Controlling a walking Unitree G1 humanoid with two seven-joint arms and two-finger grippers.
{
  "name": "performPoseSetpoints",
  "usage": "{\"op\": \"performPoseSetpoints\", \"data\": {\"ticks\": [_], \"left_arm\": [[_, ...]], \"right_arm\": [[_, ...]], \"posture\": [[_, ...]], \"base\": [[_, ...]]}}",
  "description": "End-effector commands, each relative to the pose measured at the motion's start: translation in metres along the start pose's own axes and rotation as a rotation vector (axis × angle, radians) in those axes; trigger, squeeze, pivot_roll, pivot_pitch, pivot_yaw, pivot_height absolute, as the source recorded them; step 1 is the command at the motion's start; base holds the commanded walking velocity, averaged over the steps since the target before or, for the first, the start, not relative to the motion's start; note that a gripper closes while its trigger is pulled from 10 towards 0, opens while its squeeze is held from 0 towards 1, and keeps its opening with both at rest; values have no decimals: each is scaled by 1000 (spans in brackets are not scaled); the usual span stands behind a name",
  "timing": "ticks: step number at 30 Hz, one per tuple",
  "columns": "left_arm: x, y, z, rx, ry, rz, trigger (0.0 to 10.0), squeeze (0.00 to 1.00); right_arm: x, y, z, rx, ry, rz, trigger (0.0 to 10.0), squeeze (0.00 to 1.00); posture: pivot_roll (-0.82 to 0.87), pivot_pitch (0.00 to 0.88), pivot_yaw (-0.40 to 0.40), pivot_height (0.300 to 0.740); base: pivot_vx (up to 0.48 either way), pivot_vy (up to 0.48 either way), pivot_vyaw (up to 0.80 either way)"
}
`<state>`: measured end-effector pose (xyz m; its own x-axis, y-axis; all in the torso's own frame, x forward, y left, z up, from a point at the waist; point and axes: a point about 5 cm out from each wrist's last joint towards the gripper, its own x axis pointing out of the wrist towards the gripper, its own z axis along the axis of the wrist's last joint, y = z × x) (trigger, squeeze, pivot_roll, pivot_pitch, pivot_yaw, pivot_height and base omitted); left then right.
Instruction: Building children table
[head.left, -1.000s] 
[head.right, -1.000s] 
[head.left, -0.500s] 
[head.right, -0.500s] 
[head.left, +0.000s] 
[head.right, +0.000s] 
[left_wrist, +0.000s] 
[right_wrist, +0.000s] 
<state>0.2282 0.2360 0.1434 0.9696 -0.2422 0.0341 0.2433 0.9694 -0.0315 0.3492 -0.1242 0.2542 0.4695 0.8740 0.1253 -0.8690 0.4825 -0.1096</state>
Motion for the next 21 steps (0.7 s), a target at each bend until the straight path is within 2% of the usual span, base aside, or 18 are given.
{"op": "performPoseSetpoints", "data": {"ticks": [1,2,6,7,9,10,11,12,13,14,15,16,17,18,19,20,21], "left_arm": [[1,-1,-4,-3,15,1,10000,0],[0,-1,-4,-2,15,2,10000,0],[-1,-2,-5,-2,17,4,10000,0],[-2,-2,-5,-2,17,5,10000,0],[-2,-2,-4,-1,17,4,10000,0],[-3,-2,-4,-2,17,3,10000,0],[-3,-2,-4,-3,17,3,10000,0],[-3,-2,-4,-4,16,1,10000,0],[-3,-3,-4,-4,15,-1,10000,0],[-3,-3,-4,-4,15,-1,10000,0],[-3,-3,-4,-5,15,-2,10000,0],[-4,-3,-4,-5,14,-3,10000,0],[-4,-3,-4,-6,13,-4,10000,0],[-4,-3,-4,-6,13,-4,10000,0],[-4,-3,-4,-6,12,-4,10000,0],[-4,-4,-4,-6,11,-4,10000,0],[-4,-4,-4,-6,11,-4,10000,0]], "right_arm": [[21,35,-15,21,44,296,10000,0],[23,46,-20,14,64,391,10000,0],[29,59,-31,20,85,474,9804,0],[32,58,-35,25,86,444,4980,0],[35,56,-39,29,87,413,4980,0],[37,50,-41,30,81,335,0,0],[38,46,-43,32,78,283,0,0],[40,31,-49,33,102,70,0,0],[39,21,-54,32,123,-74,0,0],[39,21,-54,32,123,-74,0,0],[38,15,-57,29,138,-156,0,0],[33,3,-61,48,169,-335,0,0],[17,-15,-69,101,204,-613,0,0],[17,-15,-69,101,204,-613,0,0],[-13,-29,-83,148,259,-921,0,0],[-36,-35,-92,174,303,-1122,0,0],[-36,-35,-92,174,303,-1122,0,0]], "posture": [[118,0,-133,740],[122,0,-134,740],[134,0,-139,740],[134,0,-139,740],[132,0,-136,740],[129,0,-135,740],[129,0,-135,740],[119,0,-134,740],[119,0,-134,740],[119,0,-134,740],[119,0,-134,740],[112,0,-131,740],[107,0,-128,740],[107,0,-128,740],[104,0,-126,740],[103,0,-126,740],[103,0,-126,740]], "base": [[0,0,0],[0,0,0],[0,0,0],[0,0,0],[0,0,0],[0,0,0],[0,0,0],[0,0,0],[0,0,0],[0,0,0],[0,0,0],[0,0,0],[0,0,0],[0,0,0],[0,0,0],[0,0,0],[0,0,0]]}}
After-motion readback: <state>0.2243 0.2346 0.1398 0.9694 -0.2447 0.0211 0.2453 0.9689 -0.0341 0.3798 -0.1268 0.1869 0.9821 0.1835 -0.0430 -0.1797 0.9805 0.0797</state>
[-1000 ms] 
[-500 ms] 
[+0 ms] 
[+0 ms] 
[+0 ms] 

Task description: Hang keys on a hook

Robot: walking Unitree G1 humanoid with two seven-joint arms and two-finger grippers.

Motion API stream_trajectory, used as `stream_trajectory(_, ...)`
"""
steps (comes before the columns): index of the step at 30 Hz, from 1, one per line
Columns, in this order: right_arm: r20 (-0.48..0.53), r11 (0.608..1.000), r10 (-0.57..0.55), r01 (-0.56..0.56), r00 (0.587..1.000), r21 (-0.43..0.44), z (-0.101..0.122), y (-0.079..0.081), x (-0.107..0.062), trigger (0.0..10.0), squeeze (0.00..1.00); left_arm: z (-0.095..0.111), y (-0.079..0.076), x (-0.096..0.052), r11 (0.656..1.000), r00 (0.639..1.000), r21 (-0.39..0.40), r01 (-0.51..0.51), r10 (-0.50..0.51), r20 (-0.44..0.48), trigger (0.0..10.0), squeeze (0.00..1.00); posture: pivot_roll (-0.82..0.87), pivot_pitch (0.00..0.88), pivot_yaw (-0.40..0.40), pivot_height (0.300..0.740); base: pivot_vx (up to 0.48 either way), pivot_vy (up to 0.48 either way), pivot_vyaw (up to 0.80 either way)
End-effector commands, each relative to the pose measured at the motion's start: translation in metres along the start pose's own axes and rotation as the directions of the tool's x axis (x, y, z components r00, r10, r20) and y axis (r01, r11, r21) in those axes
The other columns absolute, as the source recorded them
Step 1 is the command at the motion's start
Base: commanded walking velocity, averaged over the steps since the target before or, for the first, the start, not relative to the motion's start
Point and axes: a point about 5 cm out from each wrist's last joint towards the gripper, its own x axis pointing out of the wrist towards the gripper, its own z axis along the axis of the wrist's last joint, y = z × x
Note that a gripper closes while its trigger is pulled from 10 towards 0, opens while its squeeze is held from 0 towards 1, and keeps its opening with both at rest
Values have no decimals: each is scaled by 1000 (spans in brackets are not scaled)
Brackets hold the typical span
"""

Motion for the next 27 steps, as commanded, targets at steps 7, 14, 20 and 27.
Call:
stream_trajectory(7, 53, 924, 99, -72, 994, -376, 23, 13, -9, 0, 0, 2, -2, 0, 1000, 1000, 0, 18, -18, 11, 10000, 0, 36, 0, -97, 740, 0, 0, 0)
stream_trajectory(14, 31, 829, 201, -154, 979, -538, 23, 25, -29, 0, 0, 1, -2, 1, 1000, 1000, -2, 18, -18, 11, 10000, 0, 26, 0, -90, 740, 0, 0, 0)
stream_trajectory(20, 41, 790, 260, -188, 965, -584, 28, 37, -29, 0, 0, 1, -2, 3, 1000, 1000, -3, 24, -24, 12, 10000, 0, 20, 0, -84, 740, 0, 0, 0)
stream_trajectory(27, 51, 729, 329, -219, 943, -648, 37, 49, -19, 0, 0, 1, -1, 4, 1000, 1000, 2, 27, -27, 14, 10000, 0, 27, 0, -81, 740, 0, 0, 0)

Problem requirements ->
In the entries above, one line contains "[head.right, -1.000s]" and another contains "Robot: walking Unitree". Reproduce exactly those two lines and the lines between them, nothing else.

Solution for this task ->
[head.right, -1.000s] 
[head.left, -0.500s] 
[head.right, -0.500s] 
[head.left, +0.000s] 
[head.right, +0.000s] 
[left_wrist, +0.000s] 
[right_wrist, +0.000s] 
<state>0.2282 0.2360 0.1434 0.9696 -0.2422 0.0341 0.2433 0.9694 -0.0315 0.3492 -0.1242 0.2542 0.4695 0.8740 0.1253 -0.8690 0.4825 -0.1096</state>
Motion for the next 21 steps (0.7 s), a target at each bend until the straight path is within 2% of the usual span, base aside, or 18 are given.
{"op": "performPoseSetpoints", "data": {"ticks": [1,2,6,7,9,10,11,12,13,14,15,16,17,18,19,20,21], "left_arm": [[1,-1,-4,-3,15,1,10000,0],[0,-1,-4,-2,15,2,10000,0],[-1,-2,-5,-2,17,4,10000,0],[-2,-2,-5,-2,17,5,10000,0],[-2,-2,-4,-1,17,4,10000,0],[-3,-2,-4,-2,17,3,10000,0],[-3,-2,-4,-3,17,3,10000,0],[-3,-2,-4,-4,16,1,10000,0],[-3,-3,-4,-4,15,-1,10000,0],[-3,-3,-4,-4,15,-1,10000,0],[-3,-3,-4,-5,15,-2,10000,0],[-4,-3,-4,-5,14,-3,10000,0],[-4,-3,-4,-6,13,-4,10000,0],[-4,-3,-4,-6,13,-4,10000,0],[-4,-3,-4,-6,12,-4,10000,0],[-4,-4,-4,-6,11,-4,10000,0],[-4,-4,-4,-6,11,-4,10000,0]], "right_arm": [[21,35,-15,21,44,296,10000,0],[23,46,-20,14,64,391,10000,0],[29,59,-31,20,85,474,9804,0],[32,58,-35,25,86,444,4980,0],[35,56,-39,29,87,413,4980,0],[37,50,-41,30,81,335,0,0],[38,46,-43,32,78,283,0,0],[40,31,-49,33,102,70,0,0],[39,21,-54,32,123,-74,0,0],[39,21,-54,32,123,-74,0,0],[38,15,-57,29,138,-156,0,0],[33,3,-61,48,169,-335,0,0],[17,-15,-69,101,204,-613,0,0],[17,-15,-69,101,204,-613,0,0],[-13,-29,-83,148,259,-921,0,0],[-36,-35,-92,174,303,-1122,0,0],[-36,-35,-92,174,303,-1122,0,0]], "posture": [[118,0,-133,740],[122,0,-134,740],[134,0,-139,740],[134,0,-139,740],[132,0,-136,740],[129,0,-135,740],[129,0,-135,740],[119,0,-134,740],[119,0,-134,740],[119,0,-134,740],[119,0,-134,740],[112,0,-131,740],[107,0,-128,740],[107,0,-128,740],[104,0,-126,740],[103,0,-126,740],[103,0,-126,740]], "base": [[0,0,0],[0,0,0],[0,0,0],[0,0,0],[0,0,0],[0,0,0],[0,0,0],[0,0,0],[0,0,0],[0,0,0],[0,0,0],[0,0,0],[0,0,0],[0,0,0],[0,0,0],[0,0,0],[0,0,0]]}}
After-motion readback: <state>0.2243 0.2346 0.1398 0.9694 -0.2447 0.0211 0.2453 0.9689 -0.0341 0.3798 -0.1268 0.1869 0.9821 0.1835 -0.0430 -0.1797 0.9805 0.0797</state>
[-1000 ms] 
[-500 ms] 
[+0 ms] 
[+0 ms] 
[+0 ms] 

Task description: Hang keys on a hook

Robot: walking Unitree G1 humanoid with two seven-joint arms and two-finger grippers.

No further output is expected for this exercise.